◆ Directions for this task ◆
Print the listing below again from the line that contains "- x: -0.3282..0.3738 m" onward, keeping every line exact and leaving out the lines before it.
Recorded data section start
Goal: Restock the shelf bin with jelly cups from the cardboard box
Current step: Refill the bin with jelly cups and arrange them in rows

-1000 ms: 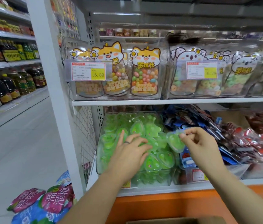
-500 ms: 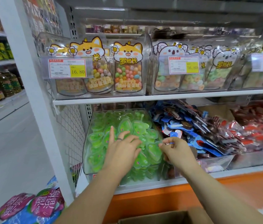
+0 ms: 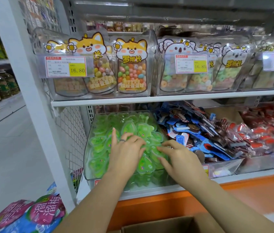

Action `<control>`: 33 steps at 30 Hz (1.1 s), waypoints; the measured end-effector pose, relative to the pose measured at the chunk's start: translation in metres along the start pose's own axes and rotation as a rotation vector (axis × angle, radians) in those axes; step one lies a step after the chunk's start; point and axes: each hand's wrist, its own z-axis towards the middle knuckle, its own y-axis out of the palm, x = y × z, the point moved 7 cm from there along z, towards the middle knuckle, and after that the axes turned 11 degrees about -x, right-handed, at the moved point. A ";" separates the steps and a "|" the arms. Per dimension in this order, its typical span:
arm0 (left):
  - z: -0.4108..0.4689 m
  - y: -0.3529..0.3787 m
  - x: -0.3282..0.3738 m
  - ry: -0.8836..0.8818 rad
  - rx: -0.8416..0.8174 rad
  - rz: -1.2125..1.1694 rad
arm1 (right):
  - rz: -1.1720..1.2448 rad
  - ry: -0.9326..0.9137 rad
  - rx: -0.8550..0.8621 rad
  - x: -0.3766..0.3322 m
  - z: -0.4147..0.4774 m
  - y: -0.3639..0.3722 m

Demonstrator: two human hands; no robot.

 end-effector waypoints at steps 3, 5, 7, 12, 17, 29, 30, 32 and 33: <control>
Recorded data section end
◆ Solution for this problem ◆
  - x: -0.3282..0.3738 m
  - ry: -0.8836..0.8818 rad
  - rx: -0.8416..0.8174 rad
  - rz: -1.2125..1.1694 rad
arm1 (right):
  - rz: -1.1720..1.2448 rad
  - ry: -0.9326..0.9137 rad
  - rx: -0.8550..0.8621 rad
  - x: -0.3766..0.3322 m
  - z: -0.4147..0.4774 m
  - y: -0.3639..0.3722 m

Demonstrator: two human hands; no robot.

 end-effector waypoints at steps 3, 5, 7, 12, 17, 29, 30, 32 and 33: <control>

This finishes the output for the exercise.